What to work on –
The response consists of the lines from the start of the material below through the line holding "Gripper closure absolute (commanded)", repeated word for word and without pictures.
──────────
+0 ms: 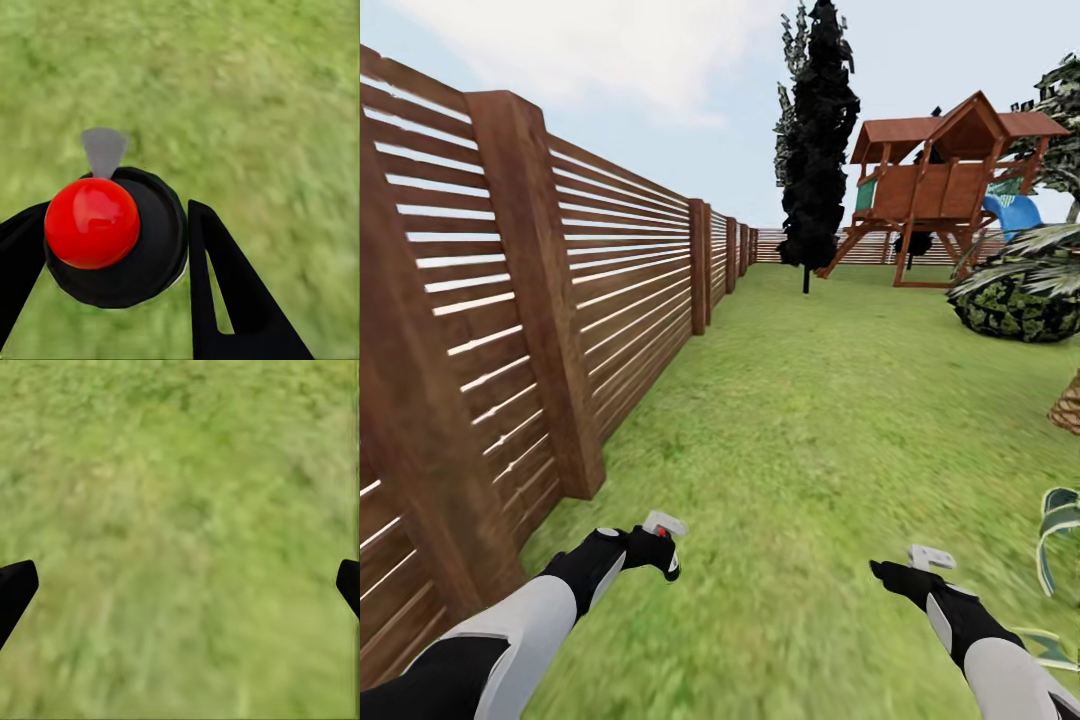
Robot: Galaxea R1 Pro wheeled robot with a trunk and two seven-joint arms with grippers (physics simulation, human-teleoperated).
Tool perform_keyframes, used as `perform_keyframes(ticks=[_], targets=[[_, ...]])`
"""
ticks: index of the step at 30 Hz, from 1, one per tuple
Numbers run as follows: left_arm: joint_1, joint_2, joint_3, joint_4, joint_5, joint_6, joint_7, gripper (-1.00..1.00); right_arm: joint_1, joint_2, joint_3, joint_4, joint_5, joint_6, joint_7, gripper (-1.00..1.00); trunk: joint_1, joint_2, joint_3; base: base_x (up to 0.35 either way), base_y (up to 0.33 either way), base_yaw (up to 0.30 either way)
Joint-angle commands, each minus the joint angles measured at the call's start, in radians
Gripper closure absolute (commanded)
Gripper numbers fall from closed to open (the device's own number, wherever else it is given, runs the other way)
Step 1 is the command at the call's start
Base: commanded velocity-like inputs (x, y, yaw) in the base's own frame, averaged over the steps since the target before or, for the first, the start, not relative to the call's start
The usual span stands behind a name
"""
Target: Pick up the pesticide atomizer in the garden and spray insectifuge to fully cover both potted plants in the garden.
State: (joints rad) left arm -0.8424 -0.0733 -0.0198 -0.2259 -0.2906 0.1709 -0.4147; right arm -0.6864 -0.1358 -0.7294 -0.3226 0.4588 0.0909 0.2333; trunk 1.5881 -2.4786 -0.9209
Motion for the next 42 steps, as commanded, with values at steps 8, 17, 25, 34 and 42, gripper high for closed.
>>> perform_keyframes(ticks=[8, 17, 25, 34, 42], targets=[[-0.001, 0.0, -0.002, -0.003, 0.001, 0.007, -0.003, 1.0, -0.001, 0.0, -0.008, -0.002, 0.008, 0.004, 0.008, -1.0, 0.0, 0.0, -0.001, 0.336, 0.0, -0.179], [0.0, 0.0, -0.002, -0.003, 0.001, 0.007, -0.003, 1.0, -0.001, 0.001, -0.008, -0.001, 0.008, 0.004, 0.008, -1.0, 0.0, 0.0, -0.001, 0.336, 0.0, -0.011], [0.0, 0.0, -0.002, -0.003, 0.001, 0.007, -0.003, 1.0, -0.001, 0.001, -0.008, -0.002, 0.008, 0.004, 0.008, -1.0, 0.0, 0.0, -0.001, 0.336, 0.0, -0.169], [0.0, 0.001, -0.002, -0.003, 0.001, 0.007, -0.003, 1.0, -0.001, 0.0, -0.008, -0.003, 0.009, 0.005, 0.004, -1.0, 0.0, 0.0, -0.001, 0.336, 0.0, -0.066], [0.0, 0.0, -0.003, -0.003, 0.001, 0.007, -0.003, 1.0, -0.001, -0.001, -0.007, -0.004, 0.013, 0.005, 0.01, -1.0, 0.0, 0.0, -0.001, 0.336, 0.0, -0.001]])
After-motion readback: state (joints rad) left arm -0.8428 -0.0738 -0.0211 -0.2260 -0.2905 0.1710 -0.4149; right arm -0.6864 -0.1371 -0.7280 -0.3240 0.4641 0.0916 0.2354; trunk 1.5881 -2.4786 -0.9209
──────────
Result for this task –
+0 ms: 
Robot: Galaxea R1 Pro wheeled robot with a trunk and two seven-joint arms with grippers (physics simulation, human-teleoperated).
Tool perform_keyframes, used as `perform_keyframes(ticks=[_], targets=[[_, ...]])`
"""
ticks: index of the step at 30 Hz, from 1, one per tuple
Numbers run as follows: left_arm: joint_1, joint_2, joint_3, joint_4, joint_5, joint_6, joint_7, gripper (-1.00..1.00); right_arm: joint_1, joint_2, joint_3, joint_4, joint_5, joint_6, joint_7, gripper (-1.00..1.00); trunk: joint_1, joint_2, joint_3; base: base_x (up to 0.35 either way), base_y (up to 0.33 either way), base_yaw (up to 0.30 either way)
Joint-angle commands, each minus the joint angles measured at the call's start, in radians
Gripper closure absolute (commanded)

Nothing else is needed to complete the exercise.